Eurispes: il “sistema Italia” non subirà colpi irreparabili.
“L’Italia sta attraversando la tempesta finanziaria mondiale senza subire colpi irreparabili: il sistema tiene”. E’ l’analisi di Gian Maria Fara, presidente dell’Eurispes, che introduce il 21esimo Rapporto Italia 2009. Un senso di “impaziente attesa” caratterizza però il nostro paese, che è “più avanti” del proprio governo: cresce la fiducia nelle istituzioni, ma “se non vuole dilapidare il patrimonio di consenso conquistato”, il governo “dovrà rapidamente produrre le risposte attese”, affrontando le grandi questioni sul tappeto, a partire “dalla riforma della giustizia, da quella della pubblica amministrazione e dalla ridefinizione del modello di welfare in senso europeo”.
Secondo l’Eurispes, sembra essersi fermato il calo di fiducia registrato negli scorsi anni: il trend discendente che ha segnato il distacco dei cittadini dalla politica e dalle Istituzioni subisce una battuta d’arresto nel corso del 2008 e all’inizio del 2009. Si segnala in particolare l’aumento della fiducia dei cittadini nei confronti del Capo dello Stato (62,1%), con un incremento dei consensi di quasi quattro punti percentuali. Per le altre Istituzioni prevalgono gli sfiduciati, ma si evidenziano tendenze positive: così accade per il Governo, che si porta avanti di 2 punti, dal 25,8% del 2008 al 27,7% del 2009, ma soprattutto per il Parlamento, che acquista un +6,8% (da 19,4% a 26,2%); e cala la percentuale di cittadini che non ripongono alcuna fiducia nel Governo (da 31,1% a 27%).
Oltre la metà degli italiani, il 53,7%, non ha fiducia nella Magistratura, mentre il 44,4% esprime fiducia. Si tratta di un dato in linea con quanto rilevato lo scorso anno (rispettivamente 53,6% contro 42,5%). Le Istituzioni che ottengono la fiducia delle percentuali più elevate di cittadini sono le associazioni di volontariato (71,3%), i Carabinieri (69,6%), la Polizia (63,3%), la Guardia di Finanza (62,7%), seguita dalla Polizia penitenziaria (55,3%); solo il 47,2% ha fiducia nella scuola, il 38,8% nella Chiesa e nelle altre istituzioni religiose; ancora più bassa la quota relativa a sindacati (21,5%), pubblica amministrazione (21,4%), associazioni di imprenditori (21%) e, all’ultimo posto, partiti (12,8%). Bassissima la fiducia nei partiti politici, coerentemente con quanto rilevato negli ultimi anni (in ulteriore calo dal 14,1% del 2008 al 12,8% attuale).
Per quanto riguarda la crisi economica mondiale, secondo Fara “l’allarmismo prodotto da una
lettura superficiale delle dinamiche complessive si e’ rivelato talvolta eccessivo”. L’Italia può contare su un sistema bancario solido e su un sistema produttivo fondato su quasi sei milioni di piccole e medie imprese, “orientato, per larga parte, verso tipiche attività manifatturiere che inducono a guardare con una certa tranquillità al futuro”. Eppure mancanza di lavoro e precarietà restano i problemi più sentiti, soprattutto fra i 34 e i 44 anni (33,5%). È consistente la patrimonializzazione delle famiglie italiane e il loro indebitamento è lontano dagli standard americani; si stanno sgonfiando alcune bolle speculative nei settori dell’approvvigionamento delle materie prime e in quello immobiliare: “Tutto ciò potrebbe rappresentare un vantaggio piuttosto che un danno”. Anche se poco più della metà degli interpellati (il 53,4%) ammette che a un certo punto del mese incontra difficoltà a far quadrare il bilancio.

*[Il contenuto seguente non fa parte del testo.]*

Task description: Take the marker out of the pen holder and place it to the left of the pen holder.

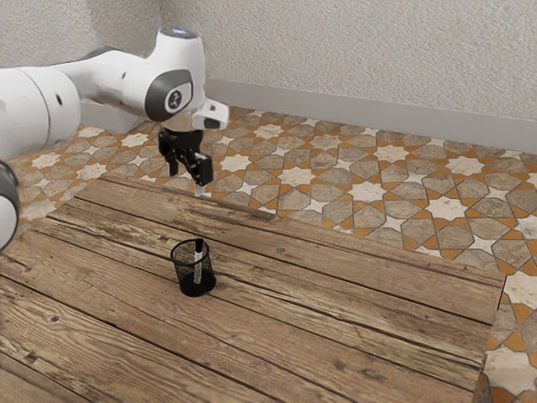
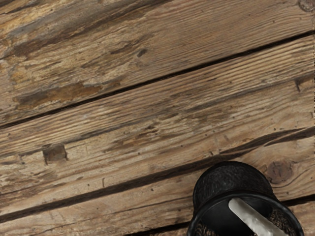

La ricchezza che il Paese produce si compone, oltre che di un Pil ufficiale che supera i 1.500 miliardi, anche di un sommerso ormai giunto, secondo l’Eurispes, al 35% (540 miliardi circa) di quello ufficiale. “Sono proprio quelli che costituiscono i nostri difetti, ovvero un sistema bancario a cavallo fra innovazione e tradizione, la contenuta dimensione delle nostre imprese, una rilevante economia sommersa a costituirsi in punti di forza e di resistenza di fronte alla crisi” si legge nel Rapporto Italia 2009. “Quando il sereno tornerà, troverà un campo ripulito dalle inutili e dannose sovrastrutture finanziarie e ci riconsegnerà un sistema di intermediazione piu’ votato al finanziamento dello sviluppo che alla finanza creativa”.